About this exercise: Copy out, from the data, each line containing the string "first".

(Source data)

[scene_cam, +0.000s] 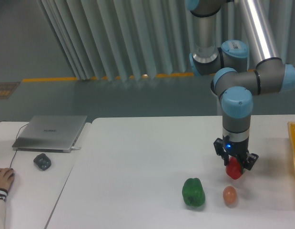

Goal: Place the red pepper on the table
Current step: 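Lower the red pepper onto the table and open the gripper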

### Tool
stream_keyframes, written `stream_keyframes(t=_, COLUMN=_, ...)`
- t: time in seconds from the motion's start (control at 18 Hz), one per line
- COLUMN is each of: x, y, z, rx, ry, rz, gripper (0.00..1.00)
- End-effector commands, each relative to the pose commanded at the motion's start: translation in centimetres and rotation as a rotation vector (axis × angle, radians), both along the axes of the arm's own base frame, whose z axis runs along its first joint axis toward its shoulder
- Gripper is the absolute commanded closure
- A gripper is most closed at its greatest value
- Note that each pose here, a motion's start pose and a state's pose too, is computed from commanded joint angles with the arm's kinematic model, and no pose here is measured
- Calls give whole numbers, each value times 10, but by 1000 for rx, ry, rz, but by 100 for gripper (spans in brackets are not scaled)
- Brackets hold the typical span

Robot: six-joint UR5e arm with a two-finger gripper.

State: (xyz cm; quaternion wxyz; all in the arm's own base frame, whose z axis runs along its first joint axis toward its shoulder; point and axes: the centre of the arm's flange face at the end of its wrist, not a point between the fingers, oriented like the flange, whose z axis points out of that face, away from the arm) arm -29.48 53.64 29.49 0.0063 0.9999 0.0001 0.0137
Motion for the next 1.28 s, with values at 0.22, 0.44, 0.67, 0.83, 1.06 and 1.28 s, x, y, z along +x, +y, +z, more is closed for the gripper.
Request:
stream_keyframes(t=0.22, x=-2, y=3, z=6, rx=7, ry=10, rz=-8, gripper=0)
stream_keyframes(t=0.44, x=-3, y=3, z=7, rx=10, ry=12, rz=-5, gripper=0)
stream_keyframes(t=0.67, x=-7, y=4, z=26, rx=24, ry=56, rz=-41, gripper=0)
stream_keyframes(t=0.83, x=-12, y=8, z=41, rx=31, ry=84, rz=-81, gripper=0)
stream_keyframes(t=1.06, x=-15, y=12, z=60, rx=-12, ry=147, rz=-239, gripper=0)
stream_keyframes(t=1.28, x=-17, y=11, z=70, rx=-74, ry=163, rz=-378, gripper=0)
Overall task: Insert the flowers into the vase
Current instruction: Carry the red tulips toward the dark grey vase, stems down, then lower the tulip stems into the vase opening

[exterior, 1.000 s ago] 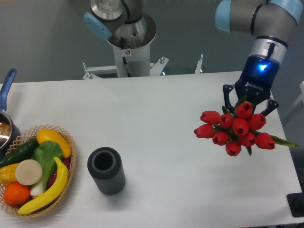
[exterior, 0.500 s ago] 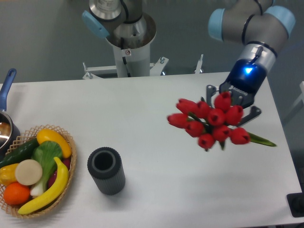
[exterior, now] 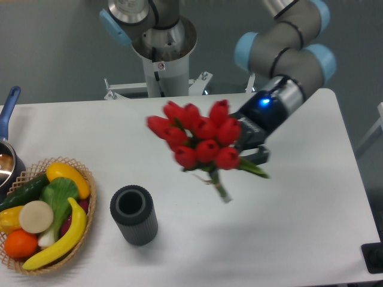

Solution to the exercise:
- End-effector commands, each relative to the pose commanded at the motion's start: translation in centimetres and rotation as a rotation vector (axis × angle, radians), both along the axes of the arm's own base frame, whose z axis runs along its first joint axis toward its shoulder
State: (xyz cm; quaternion wxyz; all in the arm's own base frame, whose z axis runs along its first joint axis toward its shoulder; point and axes: the centre of the arm's flange face at the end of its wrist, not a point between the fingers, oriented like the flange, whose z axis points out of that face, away from the arm) arm -29.48 53.64 29.49 0.0063 0.9999 0.0001 0.0137

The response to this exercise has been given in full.